## TASK INSTRUCTIONS
Each line in the listing below that contains "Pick" should be returned.

## SOURCE RECORDS
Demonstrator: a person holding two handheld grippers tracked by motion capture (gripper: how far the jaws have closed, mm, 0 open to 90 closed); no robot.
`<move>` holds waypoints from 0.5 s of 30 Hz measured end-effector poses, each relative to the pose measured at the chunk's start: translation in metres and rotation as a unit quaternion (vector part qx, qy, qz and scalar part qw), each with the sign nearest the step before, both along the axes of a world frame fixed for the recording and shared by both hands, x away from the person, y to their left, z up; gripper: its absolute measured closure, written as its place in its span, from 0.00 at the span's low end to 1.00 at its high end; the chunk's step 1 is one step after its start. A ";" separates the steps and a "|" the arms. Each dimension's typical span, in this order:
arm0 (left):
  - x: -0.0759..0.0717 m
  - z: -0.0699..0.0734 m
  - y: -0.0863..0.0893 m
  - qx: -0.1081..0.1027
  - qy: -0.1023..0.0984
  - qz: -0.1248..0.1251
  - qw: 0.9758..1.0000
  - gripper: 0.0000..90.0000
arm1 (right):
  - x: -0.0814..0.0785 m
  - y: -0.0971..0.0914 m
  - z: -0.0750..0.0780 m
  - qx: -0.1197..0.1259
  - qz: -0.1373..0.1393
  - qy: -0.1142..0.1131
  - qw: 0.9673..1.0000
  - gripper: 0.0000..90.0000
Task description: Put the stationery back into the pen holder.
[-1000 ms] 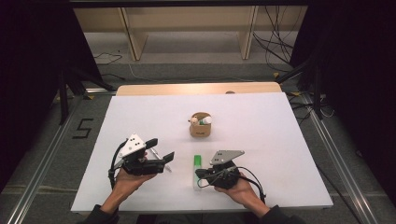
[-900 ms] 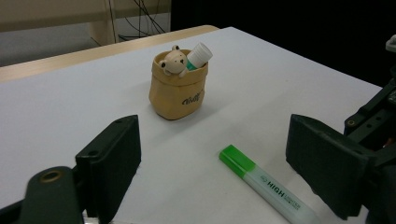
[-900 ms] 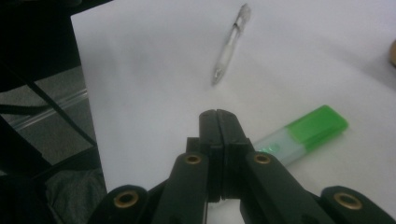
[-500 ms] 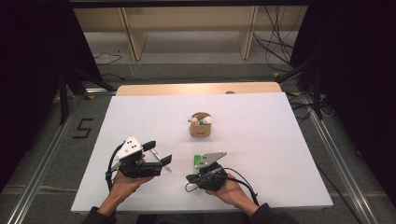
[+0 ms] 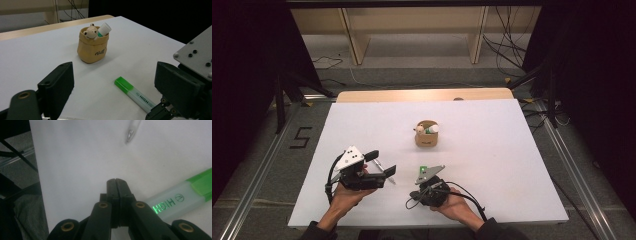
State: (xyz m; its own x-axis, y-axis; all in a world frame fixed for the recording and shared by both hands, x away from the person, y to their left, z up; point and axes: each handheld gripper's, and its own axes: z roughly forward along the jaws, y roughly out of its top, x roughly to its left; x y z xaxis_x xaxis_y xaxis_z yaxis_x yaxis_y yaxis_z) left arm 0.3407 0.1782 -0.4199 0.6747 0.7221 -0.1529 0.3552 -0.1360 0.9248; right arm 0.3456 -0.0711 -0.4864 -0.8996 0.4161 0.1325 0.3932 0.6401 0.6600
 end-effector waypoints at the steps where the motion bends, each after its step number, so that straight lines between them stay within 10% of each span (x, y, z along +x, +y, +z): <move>1: 0.000 0.000 0.000 0.000 0.000 0.000 1.000 0.17 | 0.000 0.000 -0.001 -0.006 0.001 -0.003 1.000 1.00; 15: 0.000 0.000 -0.001 0.000 0.000 -0.001 1.000 0.17 | 0.000 -0.019 0.004 -0.038 -0.005 0.002 0.999 1.00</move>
State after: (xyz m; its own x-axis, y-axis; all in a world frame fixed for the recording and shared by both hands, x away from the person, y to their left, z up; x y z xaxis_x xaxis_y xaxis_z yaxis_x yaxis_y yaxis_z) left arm 0.3406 0.1776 -0.4203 0.6761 0.7207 -0.1530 0.3553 -0.1370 0.9247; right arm 0.3459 -0.0902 -0.4825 -0.8953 0.4333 0.1032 0.4013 0.6842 0.6089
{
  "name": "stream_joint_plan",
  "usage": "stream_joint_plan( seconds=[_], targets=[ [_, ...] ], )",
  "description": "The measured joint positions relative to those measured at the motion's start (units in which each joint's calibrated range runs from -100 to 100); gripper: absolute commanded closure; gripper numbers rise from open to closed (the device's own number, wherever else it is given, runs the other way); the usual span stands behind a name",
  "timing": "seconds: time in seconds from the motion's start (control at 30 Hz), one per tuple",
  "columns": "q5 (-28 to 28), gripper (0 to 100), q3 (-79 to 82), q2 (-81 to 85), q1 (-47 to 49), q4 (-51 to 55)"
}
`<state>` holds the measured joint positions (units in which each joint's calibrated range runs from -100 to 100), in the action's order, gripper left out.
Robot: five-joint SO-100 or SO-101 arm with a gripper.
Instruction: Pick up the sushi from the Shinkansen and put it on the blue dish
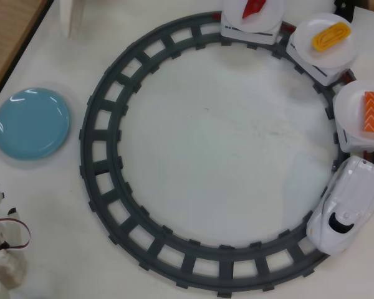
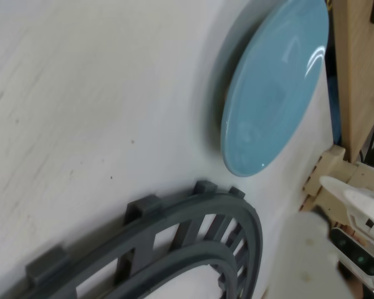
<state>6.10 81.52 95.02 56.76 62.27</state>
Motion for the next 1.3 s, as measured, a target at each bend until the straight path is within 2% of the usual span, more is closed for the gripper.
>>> stream_joint_plan(
  seconds=[0.3,1.3],
  targets=[
    [0.00,86,2.29,0.17,-4.74,0.08],
    [0.00,86,2.29,0.00,-4.66,0.08]
  ],
)
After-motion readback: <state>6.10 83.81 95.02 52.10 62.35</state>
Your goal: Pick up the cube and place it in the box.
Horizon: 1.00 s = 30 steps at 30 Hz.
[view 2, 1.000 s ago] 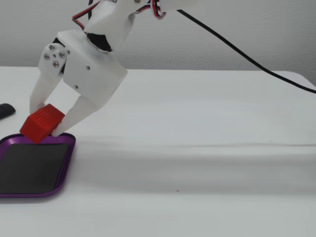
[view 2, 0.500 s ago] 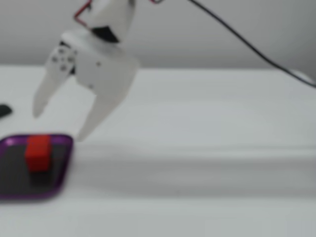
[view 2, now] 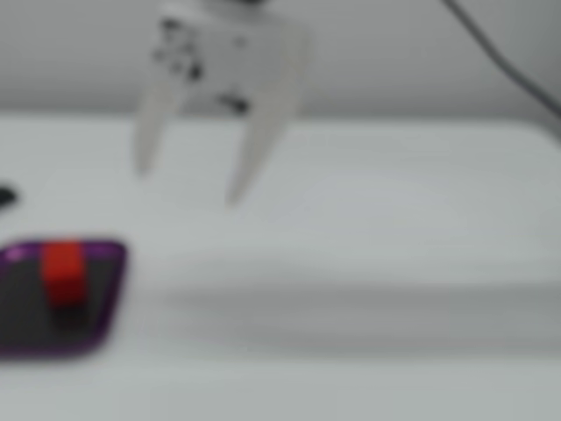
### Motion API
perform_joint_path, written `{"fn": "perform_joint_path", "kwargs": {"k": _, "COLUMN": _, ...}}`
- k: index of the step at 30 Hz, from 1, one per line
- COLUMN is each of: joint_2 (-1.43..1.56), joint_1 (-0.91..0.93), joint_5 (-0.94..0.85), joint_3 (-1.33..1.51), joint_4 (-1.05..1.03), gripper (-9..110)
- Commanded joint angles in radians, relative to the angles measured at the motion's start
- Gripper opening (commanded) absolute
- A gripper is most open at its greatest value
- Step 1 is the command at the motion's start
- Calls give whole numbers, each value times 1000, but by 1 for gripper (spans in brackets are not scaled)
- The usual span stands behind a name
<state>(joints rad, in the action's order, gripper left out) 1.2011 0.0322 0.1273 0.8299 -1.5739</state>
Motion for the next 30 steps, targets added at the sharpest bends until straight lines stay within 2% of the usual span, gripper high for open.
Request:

## EXERCISE SOLUTION
Instruction: Pick up the sushi from the Shinkansen and put it on the blue dish
Your goal: Pick up the cube and place it in the box.

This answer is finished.